### Task requirements
For each line of the data that includes the word "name", copy the line.

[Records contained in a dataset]
↓
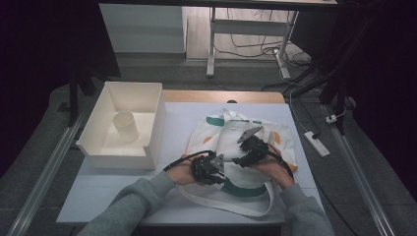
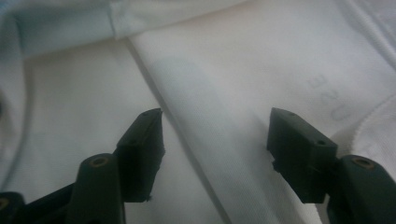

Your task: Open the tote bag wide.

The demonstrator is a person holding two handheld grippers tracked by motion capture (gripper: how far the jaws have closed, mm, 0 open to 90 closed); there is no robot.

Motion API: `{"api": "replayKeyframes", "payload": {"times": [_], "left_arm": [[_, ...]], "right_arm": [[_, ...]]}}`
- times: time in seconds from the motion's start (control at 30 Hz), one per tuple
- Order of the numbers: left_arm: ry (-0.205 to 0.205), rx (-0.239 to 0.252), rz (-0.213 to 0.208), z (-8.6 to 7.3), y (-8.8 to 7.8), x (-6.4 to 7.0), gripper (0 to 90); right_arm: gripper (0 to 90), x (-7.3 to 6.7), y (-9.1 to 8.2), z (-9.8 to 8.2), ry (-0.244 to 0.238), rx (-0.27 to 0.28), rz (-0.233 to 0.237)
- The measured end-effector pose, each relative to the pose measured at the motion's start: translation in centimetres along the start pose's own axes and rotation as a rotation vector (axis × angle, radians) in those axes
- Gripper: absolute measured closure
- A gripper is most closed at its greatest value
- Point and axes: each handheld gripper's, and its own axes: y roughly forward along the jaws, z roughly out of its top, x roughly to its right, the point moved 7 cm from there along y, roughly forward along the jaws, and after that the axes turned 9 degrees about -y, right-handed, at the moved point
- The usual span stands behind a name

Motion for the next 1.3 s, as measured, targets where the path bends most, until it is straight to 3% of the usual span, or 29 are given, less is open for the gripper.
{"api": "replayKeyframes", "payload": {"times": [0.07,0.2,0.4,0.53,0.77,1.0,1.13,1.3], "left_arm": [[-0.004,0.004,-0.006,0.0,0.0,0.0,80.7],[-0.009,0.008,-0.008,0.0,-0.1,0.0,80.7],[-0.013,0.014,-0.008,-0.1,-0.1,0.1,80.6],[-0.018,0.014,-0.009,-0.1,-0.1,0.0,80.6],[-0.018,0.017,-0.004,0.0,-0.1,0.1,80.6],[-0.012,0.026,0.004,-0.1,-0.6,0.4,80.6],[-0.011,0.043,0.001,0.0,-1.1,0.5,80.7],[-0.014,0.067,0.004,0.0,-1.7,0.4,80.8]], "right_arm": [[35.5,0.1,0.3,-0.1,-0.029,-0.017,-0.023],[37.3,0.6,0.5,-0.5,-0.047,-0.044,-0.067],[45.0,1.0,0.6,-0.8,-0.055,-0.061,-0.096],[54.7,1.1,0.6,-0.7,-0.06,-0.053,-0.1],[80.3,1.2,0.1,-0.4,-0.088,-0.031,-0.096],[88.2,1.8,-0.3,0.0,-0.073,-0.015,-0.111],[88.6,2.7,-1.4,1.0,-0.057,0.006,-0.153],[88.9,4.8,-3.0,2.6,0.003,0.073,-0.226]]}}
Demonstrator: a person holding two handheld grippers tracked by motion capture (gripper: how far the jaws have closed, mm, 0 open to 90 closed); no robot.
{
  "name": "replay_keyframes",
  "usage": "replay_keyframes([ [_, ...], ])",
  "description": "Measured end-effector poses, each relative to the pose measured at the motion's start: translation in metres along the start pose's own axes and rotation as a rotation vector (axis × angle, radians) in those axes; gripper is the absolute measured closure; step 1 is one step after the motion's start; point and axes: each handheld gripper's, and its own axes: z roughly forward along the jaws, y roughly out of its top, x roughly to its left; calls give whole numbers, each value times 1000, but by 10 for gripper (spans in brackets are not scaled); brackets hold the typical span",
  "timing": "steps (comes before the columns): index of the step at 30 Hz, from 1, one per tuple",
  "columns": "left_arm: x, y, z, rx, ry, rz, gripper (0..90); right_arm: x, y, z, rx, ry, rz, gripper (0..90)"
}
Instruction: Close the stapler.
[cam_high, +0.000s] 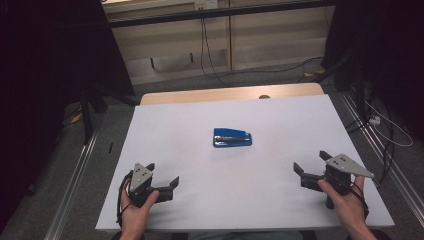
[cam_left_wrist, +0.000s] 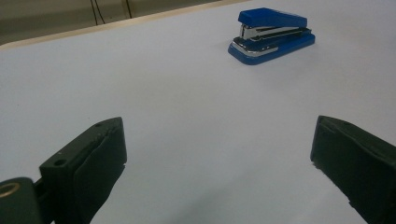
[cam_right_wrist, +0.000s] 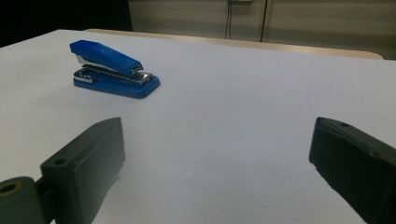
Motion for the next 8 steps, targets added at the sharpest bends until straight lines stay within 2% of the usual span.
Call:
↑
### Exercise answer
- The usual span stands behind a name
  "name": "replay_keyframes",

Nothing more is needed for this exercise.